Karena itu, ucapan generasi Y (mereka yang lahir di tahun 1980-1994) di Indonesia yang mempersalahkan generasi muda saat ini, misalnya karena sering bermain
handphone sehingga cenderung malas untuk membuka buku, tidak bisa sepenuhnya dibenarkan. Zaman telah berubah. Teknologi dan Internet merevolusi peradaban manusia. Komunikasi dan pertukaran informasi menjadi semakin cepat. Kebutuhan-kebutuhan semakin mudah terpenuhi. Singkatnya, kehidupan manusia menjadi semakin mudah lagi. Secara otomatis, generasi muda masa kini, yang sedari lahir sudah akrab dengan teknologi dan gawai, terbiasa menjalani kehidupan yang lebih mudah dibanding generasi Y. Bukan salah mereka jika mereka memiliki mentalitas “lebih santai”. Mereka bahkan tidak meminta dilahirkan di zaman serba modern ini.
Kaitannya dengan kebudayaan Indonesia, generasi muda saat ini juga tidak dapat dipersalahkan apabila mereka tidak hapal lagu-lagu daerah atau kurang gemar mengenakan busana batik. Sebelum ramai-ramai pengklaiman budaya Indonesia oleh Malaysia, generasi Y juga kurang proaktif dalam mengenalkan budaya nasional kepada generasi yang lebih muda. Mereka justru memuji dan bersorak saat anak mereka menampilkan tarian hip hop, namun memindah saluran televisi apabila acara ludruk sedang tayang. Mereka menggemari grup-grup band aliran pop yang notabene adalah adaptasi dari budaya luar, namun tidak pernah memperdengarkan lagu-lagu daerah Indonesia di rumah.
Jawaban akan pertanyaan bagaimana dalam menghadapi terpaan budaya luar bangsa, seperti yang ada dalam soal ujian nasional SMA, adalah menerima budaya luar tersebut namun tidak sepenuhnya dan disesuaikan dengan budaya bangsa. Itu memang benar. Namun, yang terjadi pada kebanyakan orang dari generasi Y adalah mereka terlanjur keblinger dengan budaya luar yang seolah tidak terbendung karena majunya teknologi. Sehingga mereka nyaris sepenuhnya meninggalkan budaya bangsa, dan menjadi lupa untuk menurunkan warisan-warisan budaya seperti lagu-lagu, tari-tarian, beladiri, dan kerajinan-kerajinan tradisional.
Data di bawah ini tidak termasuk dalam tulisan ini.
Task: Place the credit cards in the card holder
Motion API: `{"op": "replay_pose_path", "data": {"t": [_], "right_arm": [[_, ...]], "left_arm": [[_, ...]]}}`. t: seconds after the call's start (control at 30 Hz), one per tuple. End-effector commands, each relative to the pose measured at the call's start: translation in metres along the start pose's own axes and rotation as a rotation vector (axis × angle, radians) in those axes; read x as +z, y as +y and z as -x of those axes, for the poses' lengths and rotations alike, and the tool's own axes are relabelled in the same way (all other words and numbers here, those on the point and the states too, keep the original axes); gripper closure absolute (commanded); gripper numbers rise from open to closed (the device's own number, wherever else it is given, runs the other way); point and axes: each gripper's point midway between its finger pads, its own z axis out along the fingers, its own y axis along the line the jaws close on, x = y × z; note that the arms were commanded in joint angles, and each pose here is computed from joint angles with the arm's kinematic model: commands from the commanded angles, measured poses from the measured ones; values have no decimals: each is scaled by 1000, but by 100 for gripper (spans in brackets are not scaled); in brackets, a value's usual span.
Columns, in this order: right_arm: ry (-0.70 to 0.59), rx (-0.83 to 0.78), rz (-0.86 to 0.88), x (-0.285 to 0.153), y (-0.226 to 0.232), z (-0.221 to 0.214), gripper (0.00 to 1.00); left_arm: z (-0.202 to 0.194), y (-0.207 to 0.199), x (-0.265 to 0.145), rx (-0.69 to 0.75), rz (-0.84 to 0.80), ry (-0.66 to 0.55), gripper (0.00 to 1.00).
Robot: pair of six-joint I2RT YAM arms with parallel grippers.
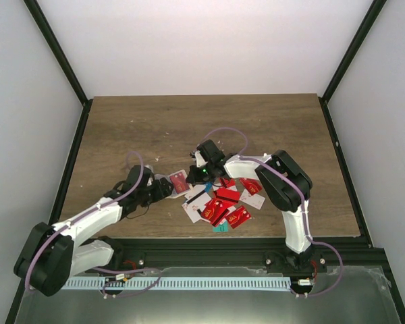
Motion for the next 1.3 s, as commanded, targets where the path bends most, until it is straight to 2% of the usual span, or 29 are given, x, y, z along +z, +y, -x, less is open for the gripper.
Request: {"op": "replay_pose_path", "data": {"t": [0.0, 0.53, 0.8, 1.03, 1.27], "right_arm": [[157, 91, -179, 19, -57, -53, 99], [147, 76, -186, 15, -54, -47, 99], [140, 82, -180, 10, -56, -42, 99], [132, 82, -160, 3, -55, -35, 99], [127, 81, -153, -6, -59, -26, 94]], "left_arm": [[5, -31, -3, 50, -75, 10, 18], [5, -69, 26, 148, -80, 62, 21], [10, -68, 39, 196, 22, 83, 21], [12, -64, 52, 218, 33, 74, 36], [21, -58, 47, 267, 86, 36, 52]]}}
Keluarga adalah tempat sosialisasi yang pertama dan utama bagi setiap individu. Kaitannya dengan bahasan kali ini adalah apabila orang tua menginginkan anaknya untuk mempunyai rasa memiliki terhadap warisan budaya nasional, merekalah orang pertama yang seharusnya menurunkan warisan budaya tersebut kepada anak-anak mereka. Pada kenyataannya, banyak dari generasi Y yang dahulu tidak mengenalkan budaya tersebut. Sehingga tak heran apabila anak-anak Indonesia zaman sekarang seolah kaget dan terkagum dengan budayanya sendiri, yang sesungguhnya sudah ada dari dulu.
Sehingga, tidak seharusnya generasi lampau mempersalahkan anak muda karena tidak menggemari kebudayaan asli bangsa. Selain karena terpaan modernisasi, mereka juga kurang dibiasakan terhadap budaya bangsa sedari kecil. Jangan sampai
stereotype akan sikap acuh tak acuh anak muda terhadap budaya bangsa justru menjadi acuan konsep diri mereka. Karena tidak ada bangsa tanpa budaya, dan budaya tidak akan bertahan apabila tidak diwariskan. Maka, mempertahankan dan menurunkan warisan budaya adalah tugas tiap generasi demi keberlangsungan dan kejayaan bangsa Indonesia.